== What the exercise asks ==
Images are to be excluded from the copy, and the records below reproduced word for word.

== Stored items ==
━━━━━━━━━━━━━━━━━━━━━━━━━━━━━━

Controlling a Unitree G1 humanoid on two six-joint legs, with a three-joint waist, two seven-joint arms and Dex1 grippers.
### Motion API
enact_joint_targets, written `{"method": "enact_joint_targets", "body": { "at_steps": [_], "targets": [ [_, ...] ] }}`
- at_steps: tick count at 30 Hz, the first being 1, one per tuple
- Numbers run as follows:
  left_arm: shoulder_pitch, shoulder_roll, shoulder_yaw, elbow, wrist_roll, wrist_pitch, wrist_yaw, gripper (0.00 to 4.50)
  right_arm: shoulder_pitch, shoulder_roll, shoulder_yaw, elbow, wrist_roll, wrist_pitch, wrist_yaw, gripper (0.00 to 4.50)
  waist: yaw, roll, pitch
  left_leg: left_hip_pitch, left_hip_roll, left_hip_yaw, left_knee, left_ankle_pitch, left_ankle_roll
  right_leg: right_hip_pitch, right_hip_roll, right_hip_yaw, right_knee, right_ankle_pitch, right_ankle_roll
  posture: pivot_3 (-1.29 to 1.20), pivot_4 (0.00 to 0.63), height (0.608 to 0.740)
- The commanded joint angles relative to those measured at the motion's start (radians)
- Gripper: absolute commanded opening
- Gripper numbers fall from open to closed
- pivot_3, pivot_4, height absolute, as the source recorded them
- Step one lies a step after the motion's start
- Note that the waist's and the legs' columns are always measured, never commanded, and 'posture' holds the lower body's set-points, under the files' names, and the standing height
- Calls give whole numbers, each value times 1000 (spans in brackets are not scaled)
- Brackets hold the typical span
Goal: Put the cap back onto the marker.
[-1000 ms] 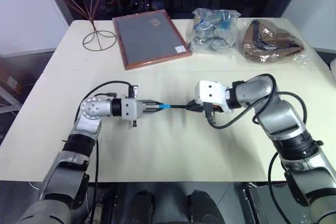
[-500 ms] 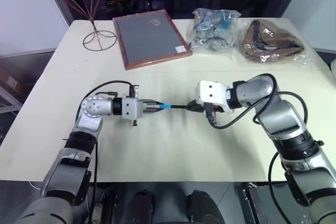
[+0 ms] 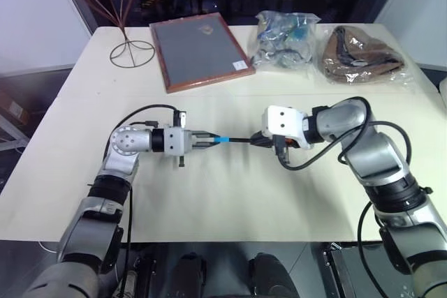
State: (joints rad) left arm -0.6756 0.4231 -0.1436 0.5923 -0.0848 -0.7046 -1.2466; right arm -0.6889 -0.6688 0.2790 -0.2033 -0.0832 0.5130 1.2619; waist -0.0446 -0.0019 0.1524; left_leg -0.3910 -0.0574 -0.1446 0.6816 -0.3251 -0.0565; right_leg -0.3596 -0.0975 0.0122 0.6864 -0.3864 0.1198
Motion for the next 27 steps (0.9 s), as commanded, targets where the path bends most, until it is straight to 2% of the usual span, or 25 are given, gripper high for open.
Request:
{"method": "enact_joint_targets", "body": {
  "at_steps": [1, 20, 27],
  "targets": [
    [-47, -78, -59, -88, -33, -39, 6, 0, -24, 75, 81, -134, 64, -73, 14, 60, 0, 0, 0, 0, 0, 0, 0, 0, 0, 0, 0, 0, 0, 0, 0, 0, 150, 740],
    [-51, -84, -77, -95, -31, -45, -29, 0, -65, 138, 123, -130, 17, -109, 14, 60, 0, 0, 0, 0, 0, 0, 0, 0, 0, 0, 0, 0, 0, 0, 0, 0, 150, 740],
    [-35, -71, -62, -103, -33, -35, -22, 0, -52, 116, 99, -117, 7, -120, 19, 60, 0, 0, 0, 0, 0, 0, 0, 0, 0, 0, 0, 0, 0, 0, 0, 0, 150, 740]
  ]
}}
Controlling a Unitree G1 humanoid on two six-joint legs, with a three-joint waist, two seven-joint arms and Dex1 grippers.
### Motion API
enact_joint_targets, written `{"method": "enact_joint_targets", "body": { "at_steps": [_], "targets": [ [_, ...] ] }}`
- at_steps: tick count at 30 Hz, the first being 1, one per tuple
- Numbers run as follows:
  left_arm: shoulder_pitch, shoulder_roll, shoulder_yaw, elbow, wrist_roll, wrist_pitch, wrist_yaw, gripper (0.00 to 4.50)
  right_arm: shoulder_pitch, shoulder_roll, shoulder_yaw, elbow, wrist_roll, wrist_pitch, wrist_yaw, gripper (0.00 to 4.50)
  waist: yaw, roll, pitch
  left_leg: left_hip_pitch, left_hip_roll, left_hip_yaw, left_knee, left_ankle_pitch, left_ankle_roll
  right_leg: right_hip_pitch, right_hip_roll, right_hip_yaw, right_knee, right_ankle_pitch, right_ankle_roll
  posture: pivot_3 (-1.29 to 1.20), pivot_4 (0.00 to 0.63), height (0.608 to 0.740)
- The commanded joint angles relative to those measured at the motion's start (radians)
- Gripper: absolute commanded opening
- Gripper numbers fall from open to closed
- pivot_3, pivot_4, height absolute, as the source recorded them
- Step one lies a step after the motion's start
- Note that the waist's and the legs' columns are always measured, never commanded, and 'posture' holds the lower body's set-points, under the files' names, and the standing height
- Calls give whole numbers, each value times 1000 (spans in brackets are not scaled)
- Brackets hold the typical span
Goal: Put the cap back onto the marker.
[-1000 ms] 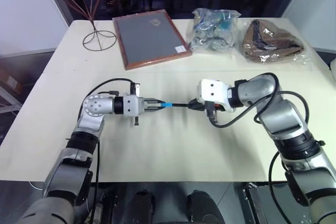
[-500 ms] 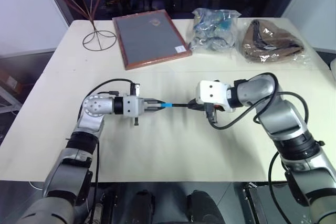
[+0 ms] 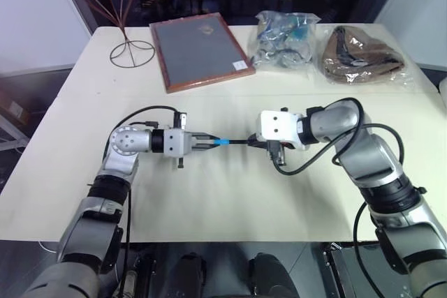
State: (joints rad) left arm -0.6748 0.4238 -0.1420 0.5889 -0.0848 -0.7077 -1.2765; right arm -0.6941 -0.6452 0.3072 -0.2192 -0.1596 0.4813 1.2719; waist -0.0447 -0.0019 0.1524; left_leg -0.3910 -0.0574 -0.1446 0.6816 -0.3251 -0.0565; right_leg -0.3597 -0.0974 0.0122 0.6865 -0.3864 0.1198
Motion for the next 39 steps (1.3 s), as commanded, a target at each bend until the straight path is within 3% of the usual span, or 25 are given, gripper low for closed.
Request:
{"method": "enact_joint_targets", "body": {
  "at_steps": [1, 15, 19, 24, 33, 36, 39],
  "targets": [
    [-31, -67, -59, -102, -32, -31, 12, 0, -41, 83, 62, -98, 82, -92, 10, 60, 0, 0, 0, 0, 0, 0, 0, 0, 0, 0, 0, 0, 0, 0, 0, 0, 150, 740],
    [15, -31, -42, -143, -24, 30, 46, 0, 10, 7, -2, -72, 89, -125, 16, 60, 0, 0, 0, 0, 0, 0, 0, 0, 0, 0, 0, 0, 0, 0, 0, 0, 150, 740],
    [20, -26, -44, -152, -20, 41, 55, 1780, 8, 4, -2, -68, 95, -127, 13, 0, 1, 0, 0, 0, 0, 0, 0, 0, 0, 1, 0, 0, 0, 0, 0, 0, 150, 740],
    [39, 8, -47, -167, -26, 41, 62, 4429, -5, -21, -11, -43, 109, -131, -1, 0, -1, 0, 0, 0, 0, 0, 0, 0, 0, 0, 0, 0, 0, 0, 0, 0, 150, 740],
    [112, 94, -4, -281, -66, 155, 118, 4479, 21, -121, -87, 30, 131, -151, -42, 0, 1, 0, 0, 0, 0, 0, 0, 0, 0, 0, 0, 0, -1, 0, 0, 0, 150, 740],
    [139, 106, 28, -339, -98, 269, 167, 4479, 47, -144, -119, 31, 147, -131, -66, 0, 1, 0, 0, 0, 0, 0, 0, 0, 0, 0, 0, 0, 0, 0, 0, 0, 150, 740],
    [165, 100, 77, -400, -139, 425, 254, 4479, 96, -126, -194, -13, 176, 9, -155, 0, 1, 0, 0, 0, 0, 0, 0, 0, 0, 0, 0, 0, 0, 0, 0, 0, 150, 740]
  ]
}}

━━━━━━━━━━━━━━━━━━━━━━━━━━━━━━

== Task response ==
Controlling a Unitree G1 humanoid on two six-joint legs, with a three-joint waist, two seven-joint arms and Dex1 grippers.
### Motion API
enact_joint_targets, written `{"method": "enact_joint_targets", "body": { "at_steps": [_], "targets": [ [_, ...] ] }}`
- at_steps: tick count at 30 Hz, the first being 1, one per tuple
- Numbers run as follows:
  left_arm: shoulder_pitch, shoulder_roll, shoulder_yaw, elbow, wrist_roll, wrist_pitch, wrist_yaw, gripper (0.00 to 4.50)
  right_arm: shoulder_pitch, shoulder_roll, shoulder_yaw, elbow, wrist_roll, wrist_pitch, wrist_yaw, gripper (0.00 to 4.50)
  waist: yaw, roll, pitch
  left_leg: left_hip_pitch, left_hip_roll, left_hip_yaw, left_knee, left_ankle_pitch, left_ankle_roll
  right_leg: right_hip_pitch, right_hip_roll, right_hip_yaw, right_knee, right_ankle_pitch, right_ankle_roll
  posture: pivot_3 (-1.29 to 1.20), pivot_4 (0.00 to 0.63), height (0.608 to 0.740)
- The commanded joint angles relative to those measured at the motion's start (radians)
- Gripper: absolute commanded opening
- Gripper numbers fall from open to closed
- pivot_3, pivot_4, height absolute, as the source recorded them
- Step one lies a step after the motion's start
- Note that the waist's and the legs' columns are always measured, never commanded, and 'posture' holds the lower body's set-points, under the files' names, and the standing height
- Calls give whole numbers, each value times 1000 (spans in brackets are not scaled)
- Brackets hold the typical span
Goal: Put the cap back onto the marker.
[-1000 ms] 
[-500 ms] 
[+0 ms] 
State: (joints rad) left arm -0.6756 0.4231 -0.1436 0.5923 -0.0848 -0.7046 -1.2466; right arm -0.6889 -0.6688 0.2790 -0.2033 -0.0832 0.5130 1.2619; waist -0.0446 -0.0019 0.1524; left_leg -0.3910 -0.0574 -0.1446 0.6816 -0.3251 -0.0565; right_leg -0.3596 -0.0975 0.0122 0.6864 -0.3864 0.1198
Motion for the next 27 steps (0.9 s), as commanded, targets where the path bends most, until it is straight to 2% of the usual span, or 25 are given, gripper high for open.
Request:
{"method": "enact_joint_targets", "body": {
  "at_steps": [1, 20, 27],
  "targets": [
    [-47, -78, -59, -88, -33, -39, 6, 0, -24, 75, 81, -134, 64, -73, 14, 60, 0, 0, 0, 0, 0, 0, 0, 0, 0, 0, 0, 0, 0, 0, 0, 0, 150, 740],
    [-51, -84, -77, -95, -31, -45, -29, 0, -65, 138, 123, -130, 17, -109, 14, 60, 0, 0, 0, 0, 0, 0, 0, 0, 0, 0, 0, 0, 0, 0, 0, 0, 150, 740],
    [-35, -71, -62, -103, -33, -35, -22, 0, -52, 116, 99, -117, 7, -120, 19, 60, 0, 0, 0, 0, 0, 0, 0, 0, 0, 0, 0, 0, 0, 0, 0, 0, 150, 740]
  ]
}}
Controlling a Unitree G1 humanoid on two six-joint legs, with a three-joint waist, two seven-joint arms and Dex1 grippers.
### Motion API
enact_joint_targets, written `{"method": "enact_joint_targets", "body": { "at_steps": [_], "targets": [ [_, ...] ] }}`
- at_steps: tick count at 30 Hz, the first being 1, one per tuple
- Numbers run as follows:
  left_arm: shoulder_pitch, shoulder_roll, shoulder_yaw, elbow, wrist_roll, wrist_pitch, wrist_yaw, gripper (0.00 to 4.50)
  right_arm: shoulder_pitch, shoulder_roll, shoulder_yaw, elbow, wrist_roll, wrist_pitch, wrist_yaw, gripper (0.00 to 4.50)
  waist: yaw, roll, pitch
  left_leg: left_hip_pitch, left_hip_roll, left_hip_yaw, left_knee, left_ankle_pitch, left_ankle_roll
  right_leg: right_hip_pitch, right_hip_roll, right_hip_yaw, right_knee, right_ankle_pitch, right_ankle_roll
  posture: pivot_3 (-1.29 to 1.20), pivot_4 (0.00 to 0.63), height (0.608 to 0.740)
- The commanded joint angles relative to those measured at the motion's start (radians)
- Gripper: absolute commanded opening
- Gripper numbers fall from open to closed
- pivot_3, pivot_4, height absolute, as the source recorded them
- Step one lies a step after the motion's start
- Note that the waist's and the legs' columns are always measured, never commanded, and 'posture' holds the lower body's set-points, under the files' names, and the standing height
- Calls give whole numbers, each value times 1000 (spans in brackets are not scaled)
- Brackets hold the typical span
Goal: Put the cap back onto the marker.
[-1000 ms] 
[-500 ms] 
[+0 ms] 
State: (joints rad) left arm -0.6748 0.4238 -0.1420 0.5889 -0.0848 -0.7077 -1.2765; right arm -0.6941 -0.6452 0.3072 -0.2192 -0.1596 0.4813 1.2719; waist -0.0447 -0.0019 0.1524; left_leg -0.3910 -0.0574 -0.1446 0.6816 -0.3251 -0.0565; right_leg -0.3597 -0.0974 0.0122 0.6865 -0.3864 0.1198
Motion for the next 39 steps (1.3 s), as commanded, a target at each bend until the straight path is within 3% of the usual span, or 25 are given, gripper low for closed.
Request:
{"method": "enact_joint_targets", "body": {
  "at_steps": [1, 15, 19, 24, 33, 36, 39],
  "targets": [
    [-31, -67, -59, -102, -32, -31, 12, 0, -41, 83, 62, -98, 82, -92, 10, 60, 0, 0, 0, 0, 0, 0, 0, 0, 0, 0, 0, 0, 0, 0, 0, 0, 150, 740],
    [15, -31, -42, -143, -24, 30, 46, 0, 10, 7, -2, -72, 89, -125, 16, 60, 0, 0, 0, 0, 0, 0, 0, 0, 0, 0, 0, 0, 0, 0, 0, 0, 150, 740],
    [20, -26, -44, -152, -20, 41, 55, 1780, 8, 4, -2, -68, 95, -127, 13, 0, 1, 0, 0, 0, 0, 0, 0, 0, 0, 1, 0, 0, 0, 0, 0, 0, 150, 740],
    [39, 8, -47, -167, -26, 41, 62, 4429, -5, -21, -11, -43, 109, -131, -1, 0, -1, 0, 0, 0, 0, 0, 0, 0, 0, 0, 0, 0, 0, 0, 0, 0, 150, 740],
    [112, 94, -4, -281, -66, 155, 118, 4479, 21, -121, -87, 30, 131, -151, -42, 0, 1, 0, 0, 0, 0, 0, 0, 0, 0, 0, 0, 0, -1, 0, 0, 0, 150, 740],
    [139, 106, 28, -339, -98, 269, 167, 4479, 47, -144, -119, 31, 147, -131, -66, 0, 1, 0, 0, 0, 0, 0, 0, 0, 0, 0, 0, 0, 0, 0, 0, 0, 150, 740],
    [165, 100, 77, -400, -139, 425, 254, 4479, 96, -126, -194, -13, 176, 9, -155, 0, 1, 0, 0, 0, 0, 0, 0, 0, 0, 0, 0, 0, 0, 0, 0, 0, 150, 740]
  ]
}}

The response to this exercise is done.